**Task statement:** Beginning with the line that contains "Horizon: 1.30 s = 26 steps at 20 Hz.", transcribe every line through the end of the entries exactly as written, and reproduce nothing else.

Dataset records

::::

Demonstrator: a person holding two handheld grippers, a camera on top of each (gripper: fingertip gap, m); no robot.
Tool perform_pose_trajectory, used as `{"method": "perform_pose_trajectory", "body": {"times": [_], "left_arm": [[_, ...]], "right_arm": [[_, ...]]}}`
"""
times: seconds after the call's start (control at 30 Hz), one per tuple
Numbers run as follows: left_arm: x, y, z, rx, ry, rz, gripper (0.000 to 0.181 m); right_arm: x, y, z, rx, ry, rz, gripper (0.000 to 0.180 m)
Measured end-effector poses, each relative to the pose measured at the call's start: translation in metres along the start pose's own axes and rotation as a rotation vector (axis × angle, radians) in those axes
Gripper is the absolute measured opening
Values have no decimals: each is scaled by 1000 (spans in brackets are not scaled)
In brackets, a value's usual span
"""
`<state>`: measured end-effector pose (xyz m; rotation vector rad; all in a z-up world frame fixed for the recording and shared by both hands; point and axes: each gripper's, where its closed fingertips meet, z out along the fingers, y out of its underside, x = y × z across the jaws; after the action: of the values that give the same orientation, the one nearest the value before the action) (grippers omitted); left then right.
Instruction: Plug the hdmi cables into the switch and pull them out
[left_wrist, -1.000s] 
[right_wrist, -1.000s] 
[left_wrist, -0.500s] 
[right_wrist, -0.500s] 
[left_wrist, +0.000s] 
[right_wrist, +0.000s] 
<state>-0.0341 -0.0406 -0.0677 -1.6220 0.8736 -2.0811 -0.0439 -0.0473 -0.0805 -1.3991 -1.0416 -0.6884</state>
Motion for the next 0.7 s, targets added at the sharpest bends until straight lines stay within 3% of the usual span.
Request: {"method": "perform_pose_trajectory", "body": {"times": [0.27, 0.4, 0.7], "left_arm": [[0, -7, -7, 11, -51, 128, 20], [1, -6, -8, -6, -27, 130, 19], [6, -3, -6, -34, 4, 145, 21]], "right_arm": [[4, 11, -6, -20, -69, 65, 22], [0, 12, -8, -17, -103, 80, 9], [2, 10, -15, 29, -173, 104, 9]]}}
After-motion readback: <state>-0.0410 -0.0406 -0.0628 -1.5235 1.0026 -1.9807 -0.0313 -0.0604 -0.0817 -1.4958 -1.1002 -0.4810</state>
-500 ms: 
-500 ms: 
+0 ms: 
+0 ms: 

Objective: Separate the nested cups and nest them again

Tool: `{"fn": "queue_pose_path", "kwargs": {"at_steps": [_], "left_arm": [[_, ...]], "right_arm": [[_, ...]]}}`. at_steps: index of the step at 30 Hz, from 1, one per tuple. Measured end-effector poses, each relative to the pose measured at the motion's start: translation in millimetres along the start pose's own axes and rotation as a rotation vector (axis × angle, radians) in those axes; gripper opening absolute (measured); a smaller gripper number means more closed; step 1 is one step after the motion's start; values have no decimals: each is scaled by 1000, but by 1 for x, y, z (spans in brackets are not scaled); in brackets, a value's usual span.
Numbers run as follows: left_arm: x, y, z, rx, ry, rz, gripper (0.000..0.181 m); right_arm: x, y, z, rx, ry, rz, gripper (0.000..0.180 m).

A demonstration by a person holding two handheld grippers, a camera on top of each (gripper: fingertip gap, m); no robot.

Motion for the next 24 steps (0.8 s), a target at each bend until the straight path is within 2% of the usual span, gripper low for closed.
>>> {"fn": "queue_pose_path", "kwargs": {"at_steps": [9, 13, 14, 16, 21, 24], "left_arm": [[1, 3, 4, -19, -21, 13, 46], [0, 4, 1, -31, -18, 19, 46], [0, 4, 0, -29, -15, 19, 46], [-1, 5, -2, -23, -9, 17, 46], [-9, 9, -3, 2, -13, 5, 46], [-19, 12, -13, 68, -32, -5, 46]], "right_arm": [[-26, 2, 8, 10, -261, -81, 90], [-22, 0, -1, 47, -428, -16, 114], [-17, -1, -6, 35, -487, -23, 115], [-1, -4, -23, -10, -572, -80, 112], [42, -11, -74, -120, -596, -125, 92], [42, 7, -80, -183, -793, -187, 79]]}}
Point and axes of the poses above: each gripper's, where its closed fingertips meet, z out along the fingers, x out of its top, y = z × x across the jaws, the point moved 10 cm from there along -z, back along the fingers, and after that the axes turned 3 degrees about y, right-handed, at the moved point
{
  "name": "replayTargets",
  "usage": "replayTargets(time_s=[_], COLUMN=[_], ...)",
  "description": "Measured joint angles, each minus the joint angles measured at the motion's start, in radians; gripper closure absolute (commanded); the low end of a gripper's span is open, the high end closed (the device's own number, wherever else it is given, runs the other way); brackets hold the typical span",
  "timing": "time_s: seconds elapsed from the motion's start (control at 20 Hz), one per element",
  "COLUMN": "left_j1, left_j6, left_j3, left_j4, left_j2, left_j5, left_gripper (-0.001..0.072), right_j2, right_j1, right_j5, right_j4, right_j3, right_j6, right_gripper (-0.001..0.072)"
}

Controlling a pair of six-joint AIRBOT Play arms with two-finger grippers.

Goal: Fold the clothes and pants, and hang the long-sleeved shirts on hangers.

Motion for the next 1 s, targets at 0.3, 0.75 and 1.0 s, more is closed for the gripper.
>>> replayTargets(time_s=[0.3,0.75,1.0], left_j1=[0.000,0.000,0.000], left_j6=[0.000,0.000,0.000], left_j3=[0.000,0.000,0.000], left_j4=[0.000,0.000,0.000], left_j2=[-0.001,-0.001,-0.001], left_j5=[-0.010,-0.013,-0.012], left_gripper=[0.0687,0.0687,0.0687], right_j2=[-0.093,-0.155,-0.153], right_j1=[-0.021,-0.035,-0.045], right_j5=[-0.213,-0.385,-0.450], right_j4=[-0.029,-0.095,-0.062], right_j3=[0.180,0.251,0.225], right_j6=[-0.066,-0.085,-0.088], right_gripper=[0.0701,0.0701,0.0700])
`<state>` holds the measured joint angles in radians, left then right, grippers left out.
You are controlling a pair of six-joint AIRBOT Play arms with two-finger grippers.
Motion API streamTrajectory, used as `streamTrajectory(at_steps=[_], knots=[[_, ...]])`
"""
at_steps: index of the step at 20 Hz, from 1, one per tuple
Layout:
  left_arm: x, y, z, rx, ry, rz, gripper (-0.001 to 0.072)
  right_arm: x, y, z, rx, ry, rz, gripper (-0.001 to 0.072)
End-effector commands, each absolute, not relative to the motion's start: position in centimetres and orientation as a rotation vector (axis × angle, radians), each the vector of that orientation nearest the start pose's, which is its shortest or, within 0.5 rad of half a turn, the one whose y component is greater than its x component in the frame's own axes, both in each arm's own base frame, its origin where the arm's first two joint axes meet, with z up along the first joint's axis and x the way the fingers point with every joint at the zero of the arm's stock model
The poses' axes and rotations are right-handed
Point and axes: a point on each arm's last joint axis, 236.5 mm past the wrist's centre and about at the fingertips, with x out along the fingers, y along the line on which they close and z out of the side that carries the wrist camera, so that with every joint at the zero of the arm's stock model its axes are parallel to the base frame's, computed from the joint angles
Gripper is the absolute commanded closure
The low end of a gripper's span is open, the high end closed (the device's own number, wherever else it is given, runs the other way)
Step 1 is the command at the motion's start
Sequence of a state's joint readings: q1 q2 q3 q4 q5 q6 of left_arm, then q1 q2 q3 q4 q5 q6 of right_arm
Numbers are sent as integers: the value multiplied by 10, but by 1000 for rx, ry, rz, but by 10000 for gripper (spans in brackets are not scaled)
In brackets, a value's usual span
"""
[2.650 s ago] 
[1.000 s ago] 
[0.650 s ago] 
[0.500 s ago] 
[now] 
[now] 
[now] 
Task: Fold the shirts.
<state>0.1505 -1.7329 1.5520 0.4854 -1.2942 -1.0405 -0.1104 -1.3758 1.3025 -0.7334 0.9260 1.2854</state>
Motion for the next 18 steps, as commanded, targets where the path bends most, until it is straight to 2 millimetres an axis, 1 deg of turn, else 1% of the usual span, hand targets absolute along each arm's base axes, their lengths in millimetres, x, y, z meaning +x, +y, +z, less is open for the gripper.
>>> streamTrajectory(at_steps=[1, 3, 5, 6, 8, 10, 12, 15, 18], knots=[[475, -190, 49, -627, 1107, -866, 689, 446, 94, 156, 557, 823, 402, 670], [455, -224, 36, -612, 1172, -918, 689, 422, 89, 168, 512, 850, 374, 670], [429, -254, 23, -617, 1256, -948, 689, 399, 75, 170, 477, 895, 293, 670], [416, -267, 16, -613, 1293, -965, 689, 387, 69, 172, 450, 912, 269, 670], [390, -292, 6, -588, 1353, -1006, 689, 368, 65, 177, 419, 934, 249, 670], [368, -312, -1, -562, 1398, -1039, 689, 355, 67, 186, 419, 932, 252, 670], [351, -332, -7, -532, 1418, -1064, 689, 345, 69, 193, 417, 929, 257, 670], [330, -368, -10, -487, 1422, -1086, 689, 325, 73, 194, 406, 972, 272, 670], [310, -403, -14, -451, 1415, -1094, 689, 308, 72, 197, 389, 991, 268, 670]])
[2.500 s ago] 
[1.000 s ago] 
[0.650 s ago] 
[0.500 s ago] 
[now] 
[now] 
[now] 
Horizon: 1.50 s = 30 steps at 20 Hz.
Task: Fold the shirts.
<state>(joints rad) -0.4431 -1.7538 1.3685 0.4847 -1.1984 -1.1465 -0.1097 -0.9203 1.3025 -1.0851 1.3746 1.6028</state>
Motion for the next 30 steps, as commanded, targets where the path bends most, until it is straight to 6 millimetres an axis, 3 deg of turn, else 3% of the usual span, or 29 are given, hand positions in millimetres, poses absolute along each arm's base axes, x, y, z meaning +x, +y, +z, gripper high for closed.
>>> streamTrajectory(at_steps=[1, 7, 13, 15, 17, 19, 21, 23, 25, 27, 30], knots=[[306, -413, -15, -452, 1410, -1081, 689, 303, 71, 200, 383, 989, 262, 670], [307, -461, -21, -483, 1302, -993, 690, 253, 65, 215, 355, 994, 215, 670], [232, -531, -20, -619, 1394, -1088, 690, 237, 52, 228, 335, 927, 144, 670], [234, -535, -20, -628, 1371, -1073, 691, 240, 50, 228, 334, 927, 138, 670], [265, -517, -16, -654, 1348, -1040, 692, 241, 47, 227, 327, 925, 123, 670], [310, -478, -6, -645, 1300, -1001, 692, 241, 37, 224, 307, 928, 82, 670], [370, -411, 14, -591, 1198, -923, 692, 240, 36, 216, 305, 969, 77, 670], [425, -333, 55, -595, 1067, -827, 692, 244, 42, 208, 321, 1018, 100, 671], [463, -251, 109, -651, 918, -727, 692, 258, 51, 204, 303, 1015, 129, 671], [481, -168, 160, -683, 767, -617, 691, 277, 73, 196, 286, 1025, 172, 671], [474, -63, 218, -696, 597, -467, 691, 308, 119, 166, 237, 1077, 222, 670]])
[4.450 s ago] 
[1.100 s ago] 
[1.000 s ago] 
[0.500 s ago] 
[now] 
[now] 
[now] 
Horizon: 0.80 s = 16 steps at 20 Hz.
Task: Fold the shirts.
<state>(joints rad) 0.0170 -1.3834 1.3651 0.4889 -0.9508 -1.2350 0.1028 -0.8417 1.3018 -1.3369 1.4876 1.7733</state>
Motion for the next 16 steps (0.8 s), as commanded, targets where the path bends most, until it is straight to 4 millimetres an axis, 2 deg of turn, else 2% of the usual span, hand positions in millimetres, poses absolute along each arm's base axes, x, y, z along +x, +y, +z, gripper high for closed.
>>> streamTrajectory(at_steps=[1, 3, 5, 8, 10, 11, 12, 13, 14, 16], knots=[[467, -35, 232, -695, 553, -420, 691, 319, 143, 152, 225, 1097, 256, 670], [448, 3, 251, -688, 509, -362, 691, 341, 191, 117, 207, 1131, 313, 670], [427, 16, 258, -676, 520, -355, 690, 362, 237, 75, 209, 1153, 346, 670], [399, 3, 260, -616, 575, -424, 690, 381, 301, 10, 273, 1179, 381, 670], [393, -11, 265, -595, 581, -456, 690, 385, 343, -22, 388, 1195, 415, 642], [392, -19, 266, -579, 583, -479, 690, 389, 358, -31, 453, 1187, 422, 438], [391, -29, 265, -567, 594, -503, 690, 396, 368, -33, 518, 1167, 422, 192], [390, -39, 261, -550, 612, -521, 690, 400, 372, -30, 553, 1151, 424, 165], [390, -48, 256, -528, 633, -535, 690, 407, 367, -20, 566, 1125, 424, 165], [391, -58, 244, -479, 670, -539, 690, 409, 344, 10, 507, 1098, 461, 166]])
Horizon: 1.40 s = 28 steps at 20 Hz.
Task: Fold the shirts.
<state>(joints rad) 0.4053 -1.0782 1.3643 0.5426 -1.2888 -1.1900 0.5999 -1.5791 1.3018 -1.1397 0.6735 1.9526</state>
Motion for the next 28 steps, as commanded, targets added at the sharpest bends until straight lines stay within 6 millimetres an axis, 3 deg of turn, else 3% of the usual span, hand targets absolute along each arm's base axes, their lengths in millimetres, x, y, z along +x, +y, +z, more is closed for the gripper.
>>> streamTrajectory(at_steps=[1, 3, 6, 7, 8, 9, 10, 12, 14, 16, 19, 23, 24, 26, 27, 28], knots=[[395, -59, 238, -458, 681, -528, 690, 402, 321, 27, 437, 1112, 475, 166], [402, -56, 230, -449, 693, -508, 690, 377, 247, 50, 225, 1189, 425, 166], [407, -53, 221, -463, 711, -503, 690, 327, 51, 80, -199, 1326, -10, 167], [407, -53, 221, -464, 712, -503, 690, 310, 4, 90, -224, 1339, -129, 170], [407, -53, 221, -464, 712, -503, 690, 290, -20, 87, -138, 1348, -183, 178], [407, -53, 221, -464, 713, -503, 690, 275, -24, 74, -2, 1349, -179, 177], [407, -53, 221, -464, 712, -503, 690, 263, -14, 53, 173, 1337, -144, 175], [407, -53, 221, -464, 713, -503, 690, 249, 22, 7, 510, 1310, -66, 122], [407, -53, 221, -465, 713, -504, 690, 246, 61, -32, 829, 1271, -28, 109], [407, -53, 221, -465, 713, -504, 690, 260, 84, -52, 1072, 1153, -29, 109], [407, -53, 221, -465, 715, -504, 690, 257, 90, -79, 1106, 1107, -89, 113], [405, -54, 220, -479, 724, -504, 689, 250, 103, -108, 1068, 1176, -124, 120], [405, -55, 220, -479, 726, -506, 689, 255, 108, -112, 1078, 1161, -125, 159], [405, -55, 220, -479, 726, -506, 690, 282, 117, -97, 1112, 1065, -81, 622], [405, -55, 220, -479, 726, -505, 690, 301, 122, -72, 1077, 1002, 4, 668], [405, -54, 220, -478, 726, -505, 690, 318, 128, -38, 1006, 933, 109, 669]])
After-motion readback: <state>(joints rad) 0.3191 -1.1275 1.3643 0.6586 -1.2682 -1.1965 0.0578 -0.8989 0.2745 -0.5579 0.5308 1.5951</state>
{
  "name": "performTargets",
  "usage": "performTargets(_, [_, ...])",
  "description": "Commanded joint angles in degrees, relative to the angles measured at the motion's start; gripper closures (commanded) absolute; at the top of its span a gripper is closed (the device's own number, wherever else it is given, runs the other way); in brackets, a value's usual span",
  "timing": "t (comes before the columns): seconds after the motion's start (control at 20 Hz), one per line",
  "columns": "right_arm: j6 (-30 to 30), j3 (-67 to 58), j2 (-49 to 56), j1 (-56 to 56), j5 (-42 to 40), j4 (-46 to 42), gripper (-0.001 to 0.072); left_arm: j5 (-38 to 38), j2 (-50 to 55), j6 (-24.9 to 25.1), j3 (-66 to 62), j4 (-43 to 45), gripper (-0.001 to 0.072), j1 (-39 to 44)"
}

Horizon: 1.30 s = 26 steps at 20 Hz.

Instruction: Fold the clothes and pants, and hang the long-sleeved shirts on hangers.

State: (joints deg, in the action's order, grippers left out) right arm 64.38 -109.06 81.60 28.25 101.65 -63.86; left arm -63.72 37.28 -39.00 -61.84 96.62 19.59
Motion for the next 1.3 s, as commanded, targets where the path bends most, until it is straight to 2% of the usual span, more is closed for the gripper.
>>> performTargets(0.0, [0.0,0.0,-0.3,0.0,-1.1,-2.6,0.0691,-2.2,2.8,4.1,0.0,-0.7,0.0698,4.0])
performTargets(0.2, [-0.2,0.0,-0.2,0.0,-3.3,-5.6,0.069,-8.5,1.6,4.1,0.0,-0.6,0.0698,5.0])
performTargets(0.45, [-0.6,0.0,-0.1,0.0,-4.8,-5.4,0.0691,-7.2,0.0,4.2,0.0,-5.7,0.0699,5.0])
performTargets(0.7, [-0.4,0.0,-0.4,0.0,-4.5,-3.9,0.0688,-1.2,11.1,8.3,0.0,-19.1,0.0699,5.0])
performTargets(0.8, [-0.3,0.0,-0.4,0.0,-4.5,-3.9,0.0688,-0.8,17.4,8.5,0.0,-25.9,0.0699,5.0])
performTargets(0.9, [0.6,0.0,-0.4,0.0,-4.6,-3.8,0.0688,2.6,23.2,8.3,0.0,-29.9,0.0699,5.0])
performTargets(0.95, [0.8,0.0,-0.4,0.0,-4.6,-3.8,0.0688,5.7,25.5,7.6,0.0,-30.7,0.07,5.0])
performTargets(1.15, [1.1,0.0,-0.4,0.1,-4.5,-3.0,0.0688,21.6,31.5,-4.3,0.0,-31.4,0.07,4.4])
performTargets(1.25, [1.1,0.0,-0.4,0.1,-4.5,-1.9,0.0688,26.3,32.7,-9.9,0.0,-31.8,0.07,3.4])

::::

**Exercise output:**
Horizon: 1.30 s = 26 steps at 20 Hz.

Instruction: Fold the clothes and pants, and hang the long-sleeved shirts on hangers.

State: (joints deg, in the action's order, grippers left out) right arm 64.38 -109.06 81.60 28.25 101.65 -63.86; left arm -63.72 37.28 -39.00 -61.84 96.62 19.59
Motion for the next 1.3 s, as commanded, targets where the path bends most, until it is straight to 2% of the usual span, more is closed for the gripper.
>>> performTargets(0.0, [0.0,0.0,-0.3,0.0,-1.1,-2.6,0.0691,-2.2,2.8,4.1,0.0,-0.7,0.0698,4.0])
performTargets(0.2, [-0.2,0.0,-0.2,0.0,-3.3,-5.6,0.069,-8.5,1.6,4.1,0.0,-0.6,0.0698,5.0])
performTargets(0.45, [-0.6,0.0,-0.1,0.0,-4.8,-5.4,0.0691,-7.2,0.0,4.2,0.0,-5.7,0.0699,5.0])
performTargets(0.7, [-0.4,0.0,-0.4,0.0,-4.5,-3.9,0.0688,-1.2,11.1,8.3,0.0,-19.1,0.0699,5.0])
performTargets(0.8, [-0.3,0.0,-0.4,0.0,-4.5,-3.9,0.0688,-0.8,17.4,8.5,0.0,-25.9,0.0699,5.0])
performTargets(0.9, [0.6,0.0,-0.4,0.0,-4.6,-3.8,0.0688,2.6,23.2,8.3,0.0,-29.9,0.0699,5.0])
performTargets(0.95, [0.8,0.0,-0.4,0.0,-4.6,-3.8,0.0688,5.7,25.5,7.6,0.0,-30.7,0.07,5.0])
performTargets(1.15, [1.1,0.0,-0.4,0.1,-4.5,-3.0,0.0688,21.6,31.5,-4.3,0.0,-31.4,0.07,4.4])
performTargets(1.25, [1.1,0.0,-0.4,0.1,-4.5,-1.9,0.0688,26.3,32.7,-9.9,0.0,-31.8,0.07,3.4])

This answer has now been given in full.